In the context of the European Semester, the Commission has carried out a comprehensive analysis of Portugal's economic policy and published it in the 2016 country report. It has also assessed the Stability Programme and the National Reform Programme and the follow-up given to the recommendations addressed to Portugal in previous years. It has taken into account not only their relevance for sustainable fiscal and socioeconomic policy in Portugal but also their compliance with EU rules and guidance, given the need to strengthen the EU's overall economic governance by providing EU-level input into future national decisions. The recommendations under the European Semester are reflected in recommendations (1) to (5) below.

(15)

In the light of this assessment, the Council has examined the Stability Programme, and its opinion (6) is reflected in particular in recommendation (1) below.

(16)

In the light of the Commission's in-depth review and this assessment, the Council has examined the National Reform Programme and the Stability Programme. Its recommendations under Article 6 of Regulation (EU) No 1176/2011 are reflected in recommendations (1) to (5) below,

HEREBY RECOMMENDS that Portugal take action in 2016 and 2017 to:

1.

Ensure a durable correction of the excessive deficit, in accordance with the relevant decisions or recommendations under the excessive deficit procedure, by taking the necessary structural measures and by using all windfall gains for deficit and debt reduction. Thereafter, achieve an annual fiscal adjustment of at least 0,6 % of GDP. Conduct, by February 2017, a comprehensive expenditure review and strengthen expenditure control, cost effectiveness and adequate budgeting at all levels of public administration. Ensure the long-term sustainability of the health sector, without compromising access to primary healthcare. Reduce the reliance of the pension system on budgetary transfers. By the end of 2016, refocus ongoing restructuring plans of state-owned enterprises.

2.

In consultation with social partners, ensure that the minimum wage is consistent with the objectives of promoting employment and competitiveness across sectors.

3.

Ensure the effective activation of the long-term unemployed and improve the coordination between employment and social services. Strengthen incentives for firms to hire through permanent contracts.

4.

Take measures, by October 2016, to facilitate the cleaning up of the balance sheets of credit institutions and address the high level of non-performing loans. Reduce the debt bias in corporate taxation and improve the access to finance for start-ups and small and medium-sized enterprises via the capital market.

5.

Increase transparency and efficiency in public procurement as regards public-private partnerships and concessions. By the end of 2016, improve and accelerate administrative and licensing procedures, accelerate tax litigations and reduce regulatory barriers, especially in business services. Incentivise cooperation between universities and the business sector.

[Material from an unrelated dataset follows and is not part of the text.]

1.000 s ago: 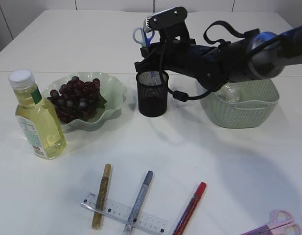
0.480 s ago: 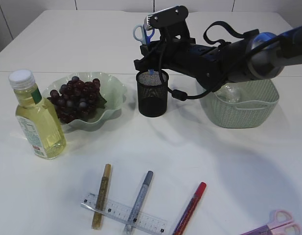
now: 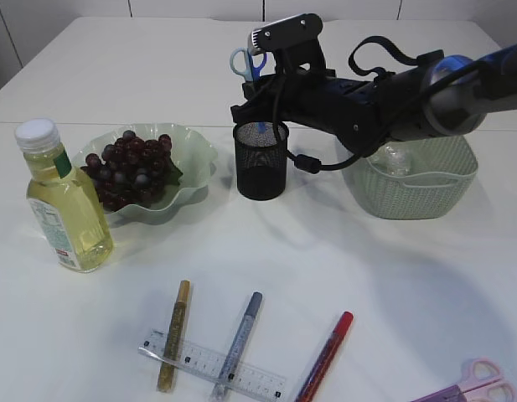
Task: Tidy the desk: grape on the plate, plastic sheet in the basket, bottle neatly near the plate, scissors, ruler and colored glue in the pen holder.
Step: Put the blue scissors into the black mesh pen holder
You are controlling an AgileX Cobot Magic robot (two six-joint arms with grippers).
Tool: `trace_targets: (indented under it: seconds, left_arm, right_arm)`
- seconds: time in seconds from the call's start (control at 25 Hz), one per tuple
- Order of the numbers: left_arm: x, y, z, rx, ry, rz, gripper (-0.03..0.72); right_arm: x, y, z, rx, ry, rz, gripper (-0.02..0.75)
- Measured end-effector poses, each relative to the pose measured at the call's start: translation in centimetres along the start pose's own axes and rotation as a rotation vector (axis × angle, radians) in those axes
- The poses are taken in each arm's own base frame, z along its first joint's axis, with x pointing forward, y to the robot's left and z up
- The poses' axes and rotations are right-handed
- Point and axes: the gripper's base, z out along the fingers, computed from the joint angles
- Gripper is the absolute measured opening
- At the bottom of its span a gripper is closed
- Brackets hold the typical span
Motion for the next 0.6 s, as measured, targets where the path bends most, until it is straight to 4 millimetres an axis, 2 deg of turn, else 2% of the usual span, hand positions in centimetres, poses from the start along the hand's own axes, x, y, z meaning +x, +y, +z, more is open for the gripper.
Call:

Done at Brussels, 12 July 2016.

For the Council

The President

P. KAŽIMÍR


(1)  OJ L 209, 2.8.1997, p. 1.

(2)  OJ L 306, 23.11.2011, p. 25.

(3)  OJ C 96, 11.3.2016, p. 1.

(4)  Regulation (EU) No 1303/2013 of the European Parliament and of the Council of 17 December 2013 laying down common provisions on the European Regional Development Fund, the European Social Fund, the Cohesion Fund, the European Agricultural Fund for Rural Development and the European Maritime and Fisheries Fund and laying down general provisions on the European Regional Development Fund, the European Social Fund, the Cohesion Fund and the European Maritime and Fisheries Fund and repealing Council Regulation (EC) No 1083/2006 (OJ L 347, 20.12.2013, p. 320).

(5)  The structural balance as recalculated by the Commission based on the information in the Stability Programme, following the commonly agreed methodology.

(6)  Under Article 5(2) of Regulation (EC) No 1466/97.